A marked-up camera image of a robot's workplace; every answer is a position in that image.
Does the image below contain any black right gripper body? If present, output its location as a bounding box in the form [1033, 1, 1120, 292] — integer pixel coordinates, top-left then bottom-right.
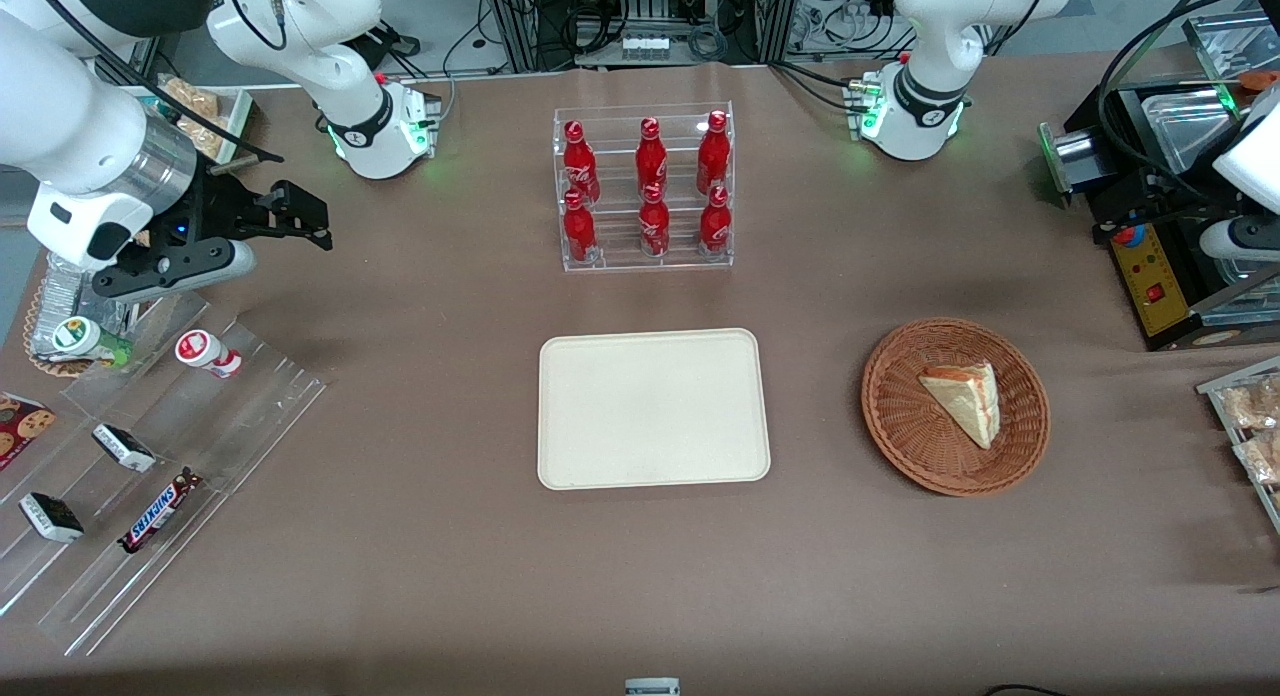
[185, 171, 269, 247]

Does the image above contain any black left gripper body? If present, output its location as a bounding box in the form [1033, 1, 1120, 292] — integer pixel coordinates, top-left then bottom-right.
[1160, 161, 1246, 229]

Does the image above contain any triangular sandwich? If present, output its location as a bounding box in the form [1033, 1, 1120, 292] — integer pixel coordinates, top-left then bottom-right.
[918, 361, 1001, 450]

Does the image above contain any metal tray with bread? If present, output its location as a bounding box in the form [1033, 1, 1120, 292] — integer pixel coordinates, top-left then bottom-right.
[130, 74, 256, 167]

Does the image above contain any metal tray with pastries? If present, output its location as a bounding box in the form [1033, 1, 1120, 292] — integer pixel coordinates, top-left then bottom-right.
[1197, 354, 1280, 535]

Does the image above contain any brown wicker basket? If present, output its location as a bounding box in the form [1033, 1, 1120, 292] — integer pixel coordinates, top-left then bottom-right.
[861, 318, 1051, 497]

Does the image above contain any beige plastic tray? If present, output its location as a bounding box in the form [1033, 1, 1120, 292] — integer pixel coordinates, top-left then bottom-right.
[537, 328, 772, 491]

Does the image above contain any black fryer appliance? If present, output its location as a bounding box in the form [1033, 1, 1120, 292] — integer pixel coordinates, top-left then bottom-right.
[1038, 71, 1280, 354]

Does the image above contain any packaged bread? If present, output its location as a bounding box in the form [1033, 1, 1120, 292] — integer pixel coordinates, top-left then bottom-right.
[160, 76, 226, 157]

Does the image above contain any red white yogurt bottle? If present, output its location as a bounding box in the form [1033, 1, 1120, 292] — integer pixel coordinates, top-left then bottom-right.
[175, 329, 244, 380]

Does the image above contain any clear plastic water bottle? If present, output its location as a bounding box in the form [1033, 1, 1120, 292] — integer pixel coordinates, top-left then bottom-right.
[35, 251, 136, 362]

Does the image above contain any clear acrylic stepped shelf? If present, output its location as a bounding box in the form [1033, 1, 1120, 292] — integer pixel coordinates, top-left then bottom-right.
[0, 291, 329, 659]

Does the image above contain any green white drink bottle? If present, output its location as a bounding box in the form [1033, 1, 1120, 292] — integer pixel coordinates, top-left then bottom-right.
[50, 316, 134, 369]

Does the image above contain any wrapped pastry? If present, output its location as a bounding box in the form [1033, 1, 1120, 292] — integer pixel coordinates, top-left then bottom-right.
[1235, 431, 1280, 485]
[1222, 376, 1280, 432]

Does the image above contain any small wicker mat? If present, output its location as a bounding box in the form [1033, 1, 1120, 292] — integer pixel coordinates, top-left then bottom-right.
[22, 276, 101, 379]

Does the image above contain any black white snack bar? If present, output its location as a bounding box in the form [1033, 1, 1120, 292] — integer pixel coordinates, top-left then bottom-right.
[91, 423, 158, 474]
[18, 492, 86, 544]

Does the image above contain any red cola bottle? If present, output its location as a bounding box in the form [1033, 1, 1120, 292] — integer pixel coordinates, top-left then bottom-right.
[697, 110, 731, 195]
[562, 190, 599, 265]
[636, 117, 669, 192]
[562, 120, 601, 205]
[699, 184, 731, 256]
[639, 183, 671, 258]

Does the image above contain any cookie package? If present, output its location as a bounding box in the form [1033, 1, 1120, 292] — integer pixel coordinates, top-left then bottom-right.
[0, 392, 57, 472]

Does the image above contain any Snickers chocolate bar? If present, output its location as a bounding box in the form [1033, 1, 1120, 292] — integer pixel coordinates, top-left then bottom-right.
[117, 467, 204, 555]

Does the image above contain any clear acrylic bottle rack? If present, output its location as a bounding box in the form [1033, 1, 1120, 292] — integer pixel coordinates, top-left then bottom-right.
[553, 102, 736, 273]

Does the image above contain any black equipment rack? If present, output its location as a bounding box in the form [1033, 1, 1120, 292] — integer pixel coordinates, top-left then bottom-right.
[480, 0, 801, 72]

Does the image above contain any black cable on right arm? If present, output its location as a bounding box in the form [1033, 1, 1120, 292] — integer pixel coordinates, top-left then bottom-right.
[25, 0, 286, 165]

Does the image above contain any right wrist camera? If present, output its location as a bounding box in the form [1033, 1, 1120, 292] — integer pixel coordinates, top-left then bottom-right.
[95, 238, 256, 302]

Task item:
Without the pictures, transcribe the listing above exactly.

Exercise result:
A marked-up camera image of a robot's workplace; every answer is a position in that image.
Does the image below contain any black right gripper body? If present, output its location as a bounding box in the form [1033, 1, 1120, 292] — integer pixel coordinates, top-left then bottom-right.
[185, 171, 269, 247]

Does the image above contain any black left gripper body? If present, output its location as a bounding box in the form [1033, 1, 1120, 292] — integer pixel coordinates, top-left then bottom-right.
[1160, 161, 1246, 229]

Does the image above contain any triangular sandwich? If present, output its location as a bounding box in the form [1033, 1, 1120, 292] — integer pixel coordinates, top-left then bottom-right.
[918, 361, 1001, 450]

Does the image above contain any metal tray with bread? If present, output its location as a bounding box in the form [1033, 1, 1120, 292] — integer pixel coordinates, top-left then bottom-right.
[130, 74, 256, 167]

Does the image above contain any metal tray with pastries? If present, output its location as a bounding box in the form [1033, 1, 1120, 292] — integer pixel coordinates, top-left then bottom-right.
[1197, 354, 1280, 535]

Does the image above contain any brown wicker basket? If present, output its location as a bounding box in the form [1033, 1, 1120, 292] — integer pixel coordinates, top-left then bottom-right.
[861, 318, 1051, 497]

Does the image above contain any beige plastic tray? If present, output its location as a bounding box in the form [1033, 1, 1120, 292] — integer pixel coordinates, top-left then bottom-right.
[537, 328, 772, 491]

Does the image above contain any black fryer appliance? If present, output its location as a bounding box in the form [1033, 1, 1120, 292] — integer pixel coordinates, top-left then bottom-right.
[1038, 71, 1280, 354]

Does the image above contain any packaged bread? If present, output its location as a bounding box in the form [1033, 1, 1120, 292] — integer pixel coordinates, top-left then bottom-right.
[160, 76, 226, 157]

Does the image above contain any red white yogurt bottle? If present, output its location as a bounding box in the form [1033, 1, 1120, 292] — integer pixel coordinates, top-left then bottom-right.
[175, 329, 244, 380]

Does the image above contain any clear plastic water bottle? If present, output its location as a bounding box in the form [1033, 1, 1120, 292] — integer pixel coordinates, top-left then bottom-right.
[35, 251, 136, 362]

Does the image above contain any clear acrylic stepped shelf? If present, output its location as a bounding box in the form [1033, 1, 1120, 292] — integer pixel coordinates, top-left then bottom-right.
[0, 291, 329, 659]

Does the image above contain any green white drink bottle? If present, output its location as a bounding box in the form [1033, 1, 1120, 292] — integer pixel coordinates, top-left then bottom-right.
[50, 316, 134, 369]

Does the image above contain any wrapped pastry? If present, output its location as a bounding box in the form [1033, 1, 1120, 292] — integer pixel coordinates, top-left then bottom-right.
[1235, 431, 1280, 485]
[1222, 376, 1280, 432]

Does the image above contain any small wicker mat? If present, output its location as a bounding box in the form [1033, 1, 1120, 292] — integer pixel coordinates, top-left then bottom-right.
[22, 276, 101, 379]

Does the image above contain any black white snack bar? If present, output its location as a bounding box in the form [1033, 1, 1120, 292] — integer pixel coordinates, top-left then bottom-right.
[91, 423, 158, 474]
[18, 492, 86, 544]

Does the image above contain any red cola bottle? If present, output its location as a bounding box in the form [1033, 1, 1120, 292] — integer pixel coordinates, top-left then bottom-right.
[697, 110, 731, 195]
[562, 190, 599, 265]
[636, 117, 669, 192]
[562, 120, 601, 205]
[699, 184, 731, 256]
[639, 183, 671, 258]

Does the image above contain any cookie package? If present, output its location as a bounding box in the form [1033, 1, 1120, 292] — integer pixel coordinates, top-left then bottom-right.
[0, 392, 57, 472]

Does the image above contain any Snickers chocolate bar? If present, output its location as a bounding box in the form [1033, 1, 1120, 292] — integer pixel coordinates, top-left then bottom-right.
[117, 467, 204, 555]

Does the image above contain any clear acrylic bottle rack? If present, output its location as a bounding box in the form [1033, 1, 1120, 292] — integer pixel coordinates, top-left then bottom-right.
[553, 102, 736, 273]

Does the image above contain any black equipment rack? If present, output its location as a bounding box in the form [1033, 1, 1120, 292] — integer pixel coordinates, top-left then bottom-right.
[480, 0, 801, 72]

Does the image above contain any black cable on right arm? If present, output its location as a bounding box in the form [1033, 1, 1120, 292] — integer pixel coordinates, top-left then bottom-right.
[25, 0, 286, 165]

Does the image above contain any right wrist camera? If present, output its location as a bounding box in the form [1033, 1, 1120, 292] — integer pixel coordinates, top-left then bottom-right.
[95, 238, 256, 302]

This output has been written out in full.